Activity
Could you transcribe the material below exactly, without leaving out a single line?

Raw data

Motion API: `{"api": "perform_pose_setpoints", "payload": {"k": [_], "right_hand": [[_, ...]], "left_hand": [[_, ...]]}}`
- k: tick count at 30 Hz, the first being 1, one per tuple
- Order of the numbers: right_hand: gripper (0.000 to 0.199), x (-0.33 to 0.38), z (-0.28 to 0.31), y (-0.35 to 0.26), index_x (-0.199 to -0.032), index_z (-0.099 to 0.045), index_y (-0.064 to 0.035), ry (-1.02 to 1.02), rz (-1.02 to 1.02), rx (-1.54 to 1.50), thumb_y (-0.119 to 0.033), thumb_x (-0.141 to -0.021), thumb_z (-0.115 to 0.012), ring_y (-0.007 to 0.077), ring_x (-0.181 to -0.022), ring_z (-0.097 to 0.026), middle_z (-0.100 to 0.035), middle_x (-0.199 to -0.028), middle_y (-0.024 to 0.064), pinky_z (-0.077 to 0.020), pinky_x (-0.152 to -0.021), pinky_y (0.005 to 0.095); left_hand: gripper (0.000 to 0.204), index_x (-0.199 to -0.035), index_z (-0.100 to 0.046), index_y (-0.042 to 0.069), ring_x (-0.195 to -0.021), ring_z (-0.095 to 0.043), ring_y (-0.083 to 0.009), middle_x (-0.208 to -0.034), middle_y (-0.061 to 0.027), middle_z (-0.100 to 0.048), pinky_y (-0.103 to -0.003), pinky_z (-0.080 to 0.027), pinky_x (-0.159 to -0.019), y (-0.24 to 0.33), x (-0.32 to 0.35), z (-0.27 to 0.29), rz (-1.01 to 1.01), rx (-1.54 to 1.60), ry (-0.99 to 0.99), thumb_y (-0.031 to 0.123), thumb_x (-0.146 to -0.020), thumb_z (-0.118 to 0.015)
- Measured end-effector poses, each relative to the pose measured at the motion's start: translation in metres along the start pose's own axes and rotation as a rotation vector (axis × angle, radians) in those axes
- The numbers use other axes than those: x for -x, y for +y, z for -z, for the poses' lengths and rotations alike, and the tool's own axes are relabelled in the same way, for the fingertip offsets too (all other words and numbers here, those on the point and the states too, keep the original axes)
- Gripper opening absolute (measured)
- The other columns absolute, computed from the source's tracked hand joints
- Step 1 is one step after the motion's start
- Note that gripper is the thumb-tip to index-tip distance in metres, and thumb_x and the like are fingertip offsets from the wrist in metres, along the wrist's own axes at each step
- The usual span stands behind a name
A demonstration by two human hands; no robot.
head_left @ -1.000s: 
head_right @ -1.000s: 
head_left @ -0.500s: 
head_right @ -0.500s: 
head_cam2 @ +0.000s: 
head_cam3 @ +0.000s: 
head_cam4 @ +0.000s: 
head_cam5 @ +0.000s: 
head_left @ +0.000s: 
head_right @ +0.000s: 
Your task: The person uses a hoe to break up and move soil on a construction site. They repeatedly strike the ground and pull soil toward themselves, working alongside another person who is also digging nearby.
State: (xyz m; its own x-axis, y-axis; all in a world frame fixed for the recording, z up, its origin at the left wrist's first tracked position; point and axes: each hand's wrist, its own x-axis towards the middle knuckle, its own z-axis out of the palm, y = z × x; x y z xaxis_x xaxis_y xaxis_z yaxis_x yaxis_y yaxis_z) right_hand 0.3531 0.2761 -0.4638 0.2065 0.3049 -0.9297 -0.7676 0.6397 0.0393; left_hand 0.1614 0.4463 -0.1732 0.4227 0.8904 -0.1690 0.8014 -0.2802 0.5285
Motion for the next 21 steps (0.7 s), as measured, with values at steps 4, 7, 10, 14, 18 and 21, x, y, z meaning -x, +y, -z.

Reply
Motion API: `{"api": "perform_pose_setpoints", "payload": {"k": [_], "right_hand": [[_, ...]], "left_hand": [[_, ...]]}}`
- k: tick count at 30 Hz, the first being 1, one per tuple
- Order of the numbers: right_hand: gripper (0.000 to 0.199), x (-0.33 to 0.38), z (-0.28 to 0.31), y (-0.35 to 0.26), index_x (-0.199 to -0.032), index_z (-0.099 to 0.045), index_y (-0.064 to 0.035), ry (-1.02 to 1.02), rz (-1.02 to 1.02), rx (-1.54 to 1.50), thumb_y (-0.119 to 0.033), thumb_x (-0.141 to -0.021), thumb_z (-0.115 to 0.012), ring_y (-0.007 to 0.077), ring_x (-0.181 to -0.022), ring_z (-0.097 to 0.026), middle_z (-0.100 to 0.035), middle_x (-0.199 to -0.028), middle_y (-0.024 to 0.064), pinky_z (-0.077 to 0.020), pinky_x (-0.152 to -0.021), pinky_y (0.005 to 0.095); left_hand: gripper (0.000 to 0.204), index_x (-0.199 to -0.035), index_z (-0.100 to 0.046), index_y (-0.042 to 0.069), ring_x (-0.195 to -0.021), ring_z (-0.095 to 0.043), ring_y (-0.083 to 0.009), middle_x (-0.208 to -0.034), middle_y (-0.061 to 0.027), middle_z (-0.100 to 0.048), pinky_y (-0.103 to -0.003), pinky_z (-0.080 to 0.027), pinky_x (-0.159 to -0.019), y (-0.24 to 0.33), x (-0.32 to 0.35), z (-0.27 to 0.29), rz (-1.01 to 1.01), rx (-1.54 to 1.60), ry (-0.99 to 0.99), thumb_y (-0.031 to 0.123), thumb_x (-0.146 to -0.020), thumb_z (-0.118 to 0.015)
- Measured end-effector poses, each relative to the pose measured at the motion's start: translation in metres along the start pose's own axes and rotation as a rotation vector (axis × angle, radians) in those axes
- The numbers use other axes than those: x for -x, y for +y, z for -z, for the poses' lengths and rotations alike, and the tool's own axes are relabelled in the same way, for the fingertip offsets too (all other words and numbers here, those on the point and the states too, keep the original axes)
- Gripper opening absolute (measured)
- The other columns absolute, computed from the source's tracked hand joints
- Step 1 is one step after the motion's start
- Note that gripper is the thumb-tip to index-tip distance in metres, and thumb_x and the like are fingertip offsets from the wrist in metres, along the wrist's own axes at each step
- The usual span stands behind a name
A demonstration by two human hands; no robot.
head_left @ -1.000s: 
head_right @ -1.000s: 
head_left @ -0.500s: 
head_right @ -0.500s: 
head_cam2 @ +0.000s: 
head_cam3 @ +0.000s: 
head_cam4 @ +0.000s: 
head_cam5 @ +0.000s: 
head_left @ +0.000s: 
head_right @ +0.000s: 
Your task: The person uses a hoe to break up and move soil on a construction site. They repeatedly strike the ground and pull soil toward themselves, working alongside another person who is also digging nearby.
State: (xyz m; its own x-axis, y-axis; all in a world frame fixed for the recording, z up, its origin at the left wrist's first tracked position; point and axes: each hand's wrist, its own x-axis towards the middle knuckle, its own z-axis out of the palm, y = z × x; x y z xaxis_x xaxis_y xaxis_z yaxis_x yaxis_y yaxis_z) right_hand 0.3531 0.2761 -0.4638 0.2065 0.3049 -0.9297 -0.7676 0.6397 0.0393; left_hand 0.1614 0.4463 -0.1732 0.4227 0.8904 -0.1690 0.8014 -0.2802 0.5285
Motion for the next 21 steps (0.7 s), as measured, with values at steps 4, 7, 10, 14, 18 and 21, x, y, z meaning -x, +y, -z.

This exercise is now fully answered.